Acute kidney injury (AKI) is defined clinically using serum creatinine. We use multiparametric renal MRI to assess longitudinal changes in AKI. Nine participants were assessed at time of AKI, 7 were re-scanned at 3-months and 1-year. At peak AKI, total kidney volume (TKV) and cortex and medulla T₁ were elevated, and cortex perfusion reduced compared to HVs. After 3-months, TKV reduced compared to peak AKI, cortex and medulla T₁ remained slightly elevated compared to HVs. Perfusion remained reduced compared to HVs after 1-year. MRI showed incomplete recovery at 3 months, despite normalisation of biochemistry, providing potential to identify maladaptive repair.

INTRODUCTION

Acute Kidney Injury (AKI) is associated with marked increases in short and long term mortality, rates of subsequent chronic kidney disease (CKD) and risk of end stage kidney disease (ESKD).¹ The severity of kidney injury and degree of recovery differs significantly between individuals, making it challenging to assess. Clinically, AKI is defined using changes in serum creatinine, a marker of non-specific renal excretory function.² Multiparametric MRI offers the potential to assess and quantify pathophysiological processes relevant to AKI non-invasively without the use of gadolinium. Multiparametric MRI has been applied in humans to study CKD^3,4 and renal transplantation,^{4, 5} but not to date in AKI. Mouse models of AKI^6,7 show increased longitudinal relaxation time (T₁), with greater changes in the medulla than cortex, and decreased cortical perfusion from day 7–28 following AKI, with these changes in T₁ and perfusion differentiating AKI severity. Here we perform multiparametric MRI to assess renal pathophysiology in AKI and associated longitudinal changes.

METHODS

Nine participants with AKI underwent an MRI scan as an in-patient at time of AKI, 7 participants attended follow-up scans at 3 months and 1 year following peak AKI (2 declined follow-up visits). In-patient MRI scanning was performed at a median of 6 days (IQR 5) after peak AKI (highest serum creatinine value). Scanning was performed on a 3T Philips Ingenia scanner. Coronal bTFE localiser scans were used for kidney volume measures. Arterial spin labelling (ASL) and T₁ data were acquired using a spin-echo EPI readout in matched space (5 coronal-oblique slices, FOV 288x288mm², resolution 3x3x5mm³, SENSE 2) using respiratory-triggered schemes. ASL comprised a flow alternating inversion recovery (FAIR) scheme (inflow map, post-label delay 1800ms, selective/non-selective thickness 45/400mm, 25 pairs), inversion recovery T₁ data was acquired at 13 inversion times (200-1500ms). High resolution (1.5x1.5mm²) T₁ measures were also obtained using a bFFE readout.
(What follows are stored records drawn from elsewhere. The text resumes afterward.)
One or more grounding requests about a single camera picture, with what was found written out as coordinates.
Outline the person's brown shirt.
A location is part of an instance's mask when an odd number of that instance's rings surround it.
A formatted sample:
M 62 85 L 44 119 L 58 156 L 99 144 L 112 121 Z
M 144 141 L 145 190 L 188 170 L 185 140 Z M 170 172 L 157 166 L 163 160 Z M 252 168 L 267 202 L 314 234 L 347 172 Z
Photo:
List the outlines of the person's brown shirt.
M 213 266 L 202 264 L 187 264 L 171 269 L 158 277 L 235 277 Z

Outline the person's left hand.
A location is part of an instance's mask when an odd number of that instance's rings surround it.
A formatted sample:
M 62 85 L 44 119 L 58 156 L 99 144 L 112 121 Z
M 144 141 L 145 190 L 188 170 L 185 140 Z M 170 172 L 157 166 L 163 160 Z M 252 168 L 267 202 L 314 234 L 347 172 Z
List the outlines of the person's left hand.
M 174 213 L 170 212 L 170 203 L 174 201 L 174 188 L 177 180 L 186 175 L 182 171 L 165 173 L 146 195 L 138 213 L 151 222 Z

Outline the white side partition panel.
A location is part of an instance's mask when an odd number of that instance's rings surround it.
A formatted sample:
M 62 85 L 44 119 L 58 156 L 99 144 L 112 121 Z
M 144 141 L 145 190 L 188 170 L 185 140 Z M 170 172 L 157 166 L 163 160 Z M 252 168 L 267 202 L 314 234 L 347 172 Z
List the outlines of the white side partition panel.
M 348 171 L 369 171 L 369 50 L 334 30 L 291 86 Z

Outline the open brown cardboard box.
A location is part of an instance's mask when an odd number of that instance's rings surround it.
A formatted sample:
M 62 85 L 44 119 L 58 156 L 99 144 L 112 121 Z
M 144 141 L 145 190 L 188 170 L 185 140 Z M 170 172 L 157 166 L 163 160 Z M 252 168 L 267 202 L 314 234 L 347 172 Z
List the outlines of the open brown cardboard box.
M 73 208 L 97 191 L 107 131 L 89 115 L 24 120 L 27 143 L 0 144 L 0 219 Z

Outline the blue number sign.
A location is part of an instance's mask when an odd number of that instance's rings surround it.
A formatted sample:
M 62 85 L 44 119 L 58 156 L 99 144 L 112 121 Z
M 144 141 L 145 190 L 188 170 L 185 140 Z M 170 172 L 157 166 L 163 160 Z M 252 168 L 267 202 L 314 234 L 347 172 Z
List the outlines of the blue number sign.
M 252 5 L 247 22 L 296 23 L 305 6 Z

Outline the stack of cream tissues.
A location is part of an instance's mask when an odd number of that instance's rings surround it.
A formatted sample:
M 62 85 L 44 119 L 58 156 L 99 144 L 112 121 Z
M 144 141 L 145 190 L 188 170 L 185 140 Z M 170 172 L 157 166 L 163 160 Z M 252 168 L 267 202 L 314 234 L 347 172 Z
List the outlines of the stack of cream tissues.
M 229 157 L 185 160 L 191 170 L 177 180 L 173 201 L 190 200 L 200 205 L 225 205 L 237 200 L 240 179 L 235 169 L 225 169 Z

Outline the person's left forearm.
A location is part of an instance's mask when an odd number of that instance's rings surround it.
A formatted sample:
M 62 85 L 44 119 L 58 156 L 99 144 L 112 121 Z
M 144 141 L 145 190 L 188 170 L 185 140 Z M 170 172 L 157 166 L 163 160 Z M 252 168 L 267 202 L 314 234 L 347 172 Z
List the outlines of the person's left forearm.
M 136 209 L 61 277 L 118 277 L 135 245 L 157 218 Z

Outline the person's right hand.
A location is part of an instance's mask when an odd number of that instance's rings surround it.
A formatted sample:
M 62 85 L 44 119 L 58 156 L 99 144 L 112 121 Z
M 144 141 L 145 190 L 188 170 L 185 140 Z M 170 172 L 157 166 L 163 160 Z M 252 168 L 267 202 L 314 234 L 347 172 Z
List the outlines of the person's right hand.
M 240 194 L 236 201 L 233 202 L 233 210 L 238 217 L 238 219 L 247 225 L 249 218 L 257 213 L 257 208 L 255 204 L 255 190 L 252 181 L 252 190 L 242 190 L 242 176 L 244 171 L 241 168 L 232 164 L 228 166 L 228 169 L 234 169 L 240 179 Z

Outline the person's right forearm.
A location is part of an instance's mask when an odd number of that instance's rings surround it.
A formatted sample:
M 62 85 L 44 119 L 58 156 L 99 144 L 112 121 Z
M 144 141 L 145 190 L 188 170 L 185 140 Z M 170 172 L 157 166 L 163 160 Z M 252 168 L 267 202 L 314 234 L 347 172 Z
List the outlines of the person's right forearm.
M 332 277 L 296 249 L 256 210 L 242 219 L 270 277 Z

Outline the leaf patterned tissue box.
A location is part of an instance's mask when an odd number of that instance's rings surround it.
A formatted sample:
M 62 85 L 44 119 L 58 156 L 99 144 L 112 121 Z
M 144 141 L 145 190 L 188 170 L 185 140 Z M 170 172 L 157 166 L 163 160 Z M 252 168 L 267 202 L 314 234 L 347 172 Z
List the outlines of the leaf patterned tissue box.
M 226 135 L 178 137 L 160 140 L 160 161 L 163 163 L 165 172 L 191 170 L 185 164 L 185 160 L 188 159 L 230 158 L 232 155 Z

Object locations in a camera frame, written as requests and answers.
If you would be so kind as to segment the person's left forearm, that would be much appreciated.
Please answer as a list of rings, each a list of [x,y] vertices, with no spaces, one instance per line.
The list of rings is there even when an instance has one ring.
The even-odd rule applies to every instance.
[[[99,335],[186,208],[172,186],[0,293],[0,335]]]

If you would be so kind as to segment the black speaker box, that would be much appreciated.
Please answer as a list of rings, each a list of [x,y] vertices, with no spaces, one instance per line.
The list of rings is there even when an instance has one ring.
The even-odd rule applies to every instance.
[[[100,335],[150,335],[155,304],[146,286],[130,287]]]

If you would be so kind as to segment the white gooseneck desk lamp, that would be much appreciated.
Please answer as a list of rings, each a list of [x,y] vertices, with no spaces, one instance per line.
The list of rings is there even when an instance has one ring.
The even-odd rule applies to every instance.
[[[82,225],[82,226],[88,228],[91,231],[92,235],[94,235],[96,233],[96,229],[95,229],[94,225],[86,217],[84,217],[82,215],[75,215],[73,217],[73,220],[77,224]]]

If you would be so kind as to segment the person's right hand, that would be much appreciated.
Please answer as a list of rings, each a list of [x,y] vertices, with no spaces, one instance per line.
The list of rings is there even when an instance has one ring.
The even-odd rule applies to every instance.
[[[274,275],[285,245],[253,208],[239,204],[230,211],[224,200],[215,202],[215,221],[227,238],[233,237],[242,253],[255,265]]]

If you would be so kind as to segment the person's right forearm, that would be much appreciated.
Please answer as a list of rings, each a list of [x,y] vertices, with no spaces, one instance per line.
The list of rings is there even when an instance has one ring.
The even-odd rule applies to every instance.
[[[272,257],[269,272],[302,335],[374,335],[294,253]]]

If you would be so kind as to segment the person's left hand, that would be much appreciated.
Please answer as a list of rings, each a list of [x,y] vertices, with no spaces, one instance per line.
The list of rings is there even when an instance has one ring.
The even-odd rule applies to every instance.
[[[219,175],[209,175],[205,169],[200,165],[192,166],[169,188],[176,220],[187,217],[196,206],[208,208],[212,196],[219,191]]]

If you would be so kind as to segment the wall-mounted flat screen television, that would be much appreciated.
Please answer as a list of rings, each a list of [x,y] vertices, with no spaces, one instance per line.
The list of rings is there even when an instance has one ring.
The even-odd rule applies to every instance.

T₂* data was acquired with a 12 echo mFFE scheme (TE 5ms, echo spacing 3ms, 1.5x1.5x5mm³ and FOV 288x288mm²).
Data Analysis: Total kidney volume (TKV) was calculated using Analyze9 and corrected for body surface area (BSA). Multiparametric maps were generated using Matlab. Inversion recovery data was fit to form T₁ maps. Average perfusion weighted images were normalised to a base magnetisation image, and fit to a kinetic model to quantify perfusion. mFFE data was fit to compute T₂* maps. Cortex and medulla masks were created from T₁ maps, and the mode of all MRI parameters computed.

RESULTS

Serum creatinine levels for each participant show biochemical recovery in all at 1year post AKI (Figure 1). MRI measures for each of the AKI participants across the three visits are shown in Figure 1. Figure 2 shows the group data, with grey and orange bands indicating the range of values in healthy volunteer (HV) and CKD cohorts respectively.³ A repeated measures ANOVA showed a significant difference across visits for TKV (P = 0.01), cortex and medulla T₁ (p < 0.0001 and p = 0.01), and cortex perfusion (P < 0.001).
In-patient at time of AKI: TKV and BSA corrected TKV were elevated compared to HVs (p < 0.0001) and CKD (p < 0.0001). T₁ of both the cortex and medulla were elevated compared to HV (cortex: p < 0.0001, medulla: p = 0.045) and CKD (cortex: p < 0.0001 medulla: p = 0.0006). Perfusion was reduced in comparison to HVs (p < 0.0001).
At 3 months post-AKI: TKV reduced in most participants to the HV range. Cortex T₁ was elevated compared to HVs (p = 0.006) falling within the CKD patient range, whilst medulla T₁ reduced to a lesser extent and remained elevated in comparison to CKD patients (p = 0.034). Perfusion increased compared to the in-patient scan (p = 0.02), but remained decreased compared to HVs (p = 0.002).
At 1 year post-AKI: TKV was unchanged from 3 months post-AKI. Cortex T₁ was in the HV range for most subjects, whilst medulla T₁ was at the upper range of HVs and CKD patients. Perfusion remained reduced 1 year post-AKI in most participants compared to HVs (p = 0.13).
BOLD changes were difficult to interpret because of associated changes in T₂ due to inflammation.

DISCUSSION

AKI is associated with inflammation of the renal parenchyma⁸ with cell swelling and interstitial oedema. The pronounced increase in medulla and cortex T₁ is consistent with this, with the medulla being particularly sensitive to changes at time of AKI, in agreement with animal models.⁹ Despite biochemical recovery in all patients there were still MR changes suggestive of reduced renal perfusion at 1yr post-AKI. Proteinuria resolution lagged behind improvement in creatinine but resolved by 1 year, unlike MRI measures, suggesting that the kidney remains vulnerable to further insults. This suggests a loss of renal reserve and therefore such patients may be more likely to have a further AKI episodes or progress to CKD.

CONCLUSION

Serial creatinine alone does not give adequate information about renal recovery from AKI. MRI provides novel insights into the understanding of AKI, and can detect incomplete recovery at 3 months despite complete normalisation of biochemistry. MRI provides the potential to inform AKI aetiology, stratify severity and identify maladaptive repair, helping to develop future therapies.

Acknowledgements

This work was funded by Animal Free Research UK. Animal Free Research UK is a UK medical research charity that funds and promotes non-animal techniques to replace animal experiments.

References

1. Hoste, EAJ, Kellum, JA, Selby, NM, Zarbock, A, Palevsky, PM, Bagshaw, SM, Goldstein, SL, Cerda, J, Chawla, LS: Global epidemiology and outcomes of acute kidney injury. Nat Rev Nephrol, 14: 607-625, 2018.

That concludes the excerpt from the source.